我一直在努力推动django-dynamo的构想。该项目仍未记录在案,但您可以在https://github.com/charettes/django-mutant中阅读代码

实际上FK和M2M字段(请参阅contrib.related)也可以工作,甚至可以为自己的自定义字段定义包装器。

还支持模型选项,例如unique_together和ordering以及Model基类,因此您可以将模型代理,抽象或混合作为子类。

我实际上正在研究一种非内存锁定机制,以确保可以在多个django运行实例之间共享模型定义,同时防止使用过时的定义。

该项目仍处于Alpha状态,但这是我的一个项目的基础技术,因此我必须将其投入生产准备。大型计划还支持django-nonrel,因此我们可以利用mongodb驱动程序。

I’ve been working on pushing the django-dynamo idea further. The project is still undocumented but you can read the code at https://github.com/charettes/django-mutant.

Actually FK and M2M fields (see contrib.related) also work and it’s even possible to define wrapper for your own custom fields.

There’s also support for model options such as unique_together and ordering plus Model bases so you can subclass model proxy, abstract or mixins.

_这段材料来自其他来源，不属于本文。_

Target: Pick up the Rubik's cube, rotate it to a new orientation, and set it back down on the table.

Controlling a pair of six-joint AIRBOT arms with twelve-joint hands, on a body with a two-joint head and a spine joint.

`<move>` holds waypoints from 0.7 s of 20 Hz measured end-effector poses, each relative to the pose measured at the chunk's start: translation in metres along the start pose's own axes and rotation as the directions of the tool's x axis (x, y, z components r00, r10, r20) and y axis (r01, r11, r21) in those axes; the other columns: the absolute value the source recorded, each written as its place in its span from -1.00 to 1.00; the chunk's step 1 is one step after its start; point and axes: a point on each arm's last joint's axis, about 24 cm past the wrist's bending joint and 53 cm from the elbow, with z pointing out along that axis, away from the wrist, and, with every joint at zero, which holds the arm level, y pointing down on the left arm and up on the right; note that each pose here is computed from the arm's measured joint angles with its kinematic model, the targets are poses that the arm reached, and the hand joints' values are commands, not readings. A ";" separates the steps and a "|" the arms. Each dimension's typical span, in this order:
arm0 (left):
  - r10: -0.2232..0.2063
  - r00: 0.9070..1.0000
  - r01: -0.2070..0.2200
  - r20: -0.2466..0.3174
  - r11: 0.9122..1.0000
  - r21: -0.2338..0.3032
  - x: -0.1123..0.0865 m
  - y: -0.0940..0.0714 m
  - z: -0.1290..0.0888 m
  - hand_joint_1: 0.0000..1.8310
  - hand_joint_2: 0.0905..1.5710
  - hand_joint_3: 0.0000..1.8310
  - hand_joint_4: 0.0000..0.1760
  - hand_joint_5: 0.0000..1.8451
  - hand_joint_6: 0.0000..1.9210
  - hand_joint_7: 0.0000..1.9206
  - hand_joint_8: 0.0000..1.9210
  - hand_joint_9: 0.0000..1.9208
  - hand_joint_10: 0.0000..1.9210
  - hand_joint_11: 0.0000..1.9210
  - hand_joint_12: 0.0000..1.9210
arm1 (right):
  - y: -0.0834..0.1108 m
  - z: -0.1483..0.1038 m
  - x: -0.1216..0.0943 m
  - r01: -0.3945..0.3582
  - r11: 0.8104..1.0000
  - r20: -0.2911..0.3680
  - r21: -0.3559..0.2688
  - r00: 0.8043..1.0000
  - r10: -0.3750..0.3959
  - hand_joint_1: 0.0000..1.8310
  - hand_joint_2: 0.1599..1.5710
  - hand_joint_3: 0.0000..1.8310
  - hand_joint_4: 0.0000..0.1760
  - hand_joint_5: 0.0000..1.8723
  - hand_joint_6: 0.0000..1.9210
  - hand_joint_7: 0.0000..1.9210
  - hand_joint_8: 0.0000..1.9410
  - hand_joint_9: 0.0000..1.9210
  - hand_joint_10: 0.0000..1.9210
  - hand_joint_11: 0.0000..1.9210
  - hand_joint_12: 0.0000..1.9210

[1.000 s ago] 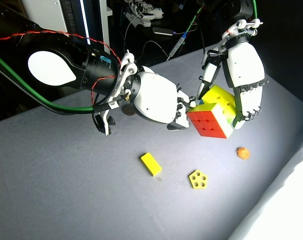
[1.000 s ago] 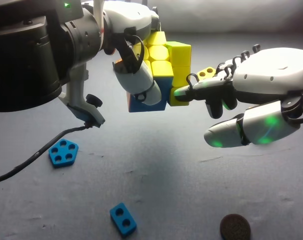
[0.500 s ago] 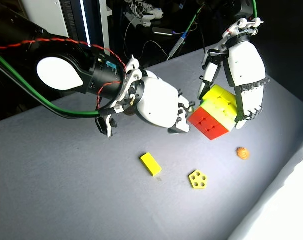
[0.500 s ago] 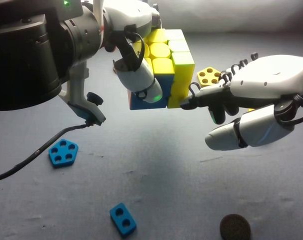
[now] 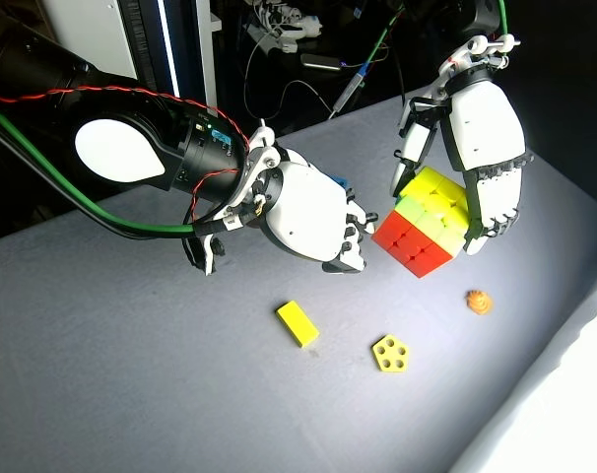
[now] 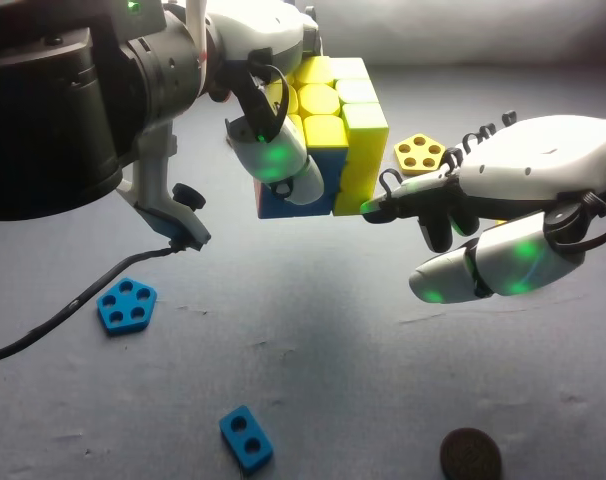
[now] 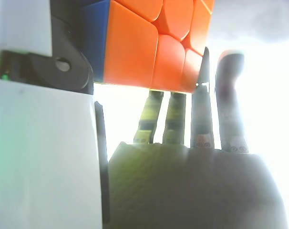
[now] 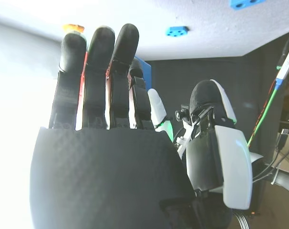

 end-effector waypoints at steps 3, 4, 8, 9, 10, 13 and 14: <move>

I’m actually working on a not in-memory lock mechanism to make sure model definitions can be shared accross multiple django running instances while preventing them using obsolete definition.

The project is still very alpha but it’s a cornerstone technology for one of my project so I’ll have to take it to production ready. The big plan is supporting django-nonrel also so we can leverage the mongodb driver.


回答 2

进一步的研究表明,这是实体属性值设计模式的一种特殊情况,该模式已通过几个软件包为Django实现。

首先,在PyPi上有一个原始的eav-django项目。

其次,第一个项目的最新分支是django-eav,它主要是一个重构,允许将EAV与django自己的模型或第三方应用程序中的模型一起使用。

Further research reveals that this is a somewhat special case of Entity Attribute Value design pattern, which has been implemented for Django by a couple of packages.

First, there’s the original eav-django project, which is on PyPi.

Second, there’s a more recent fork of the first project, django-eav which is primarily a refactor to allow use of EAV with django’s own models or models in third-party apps.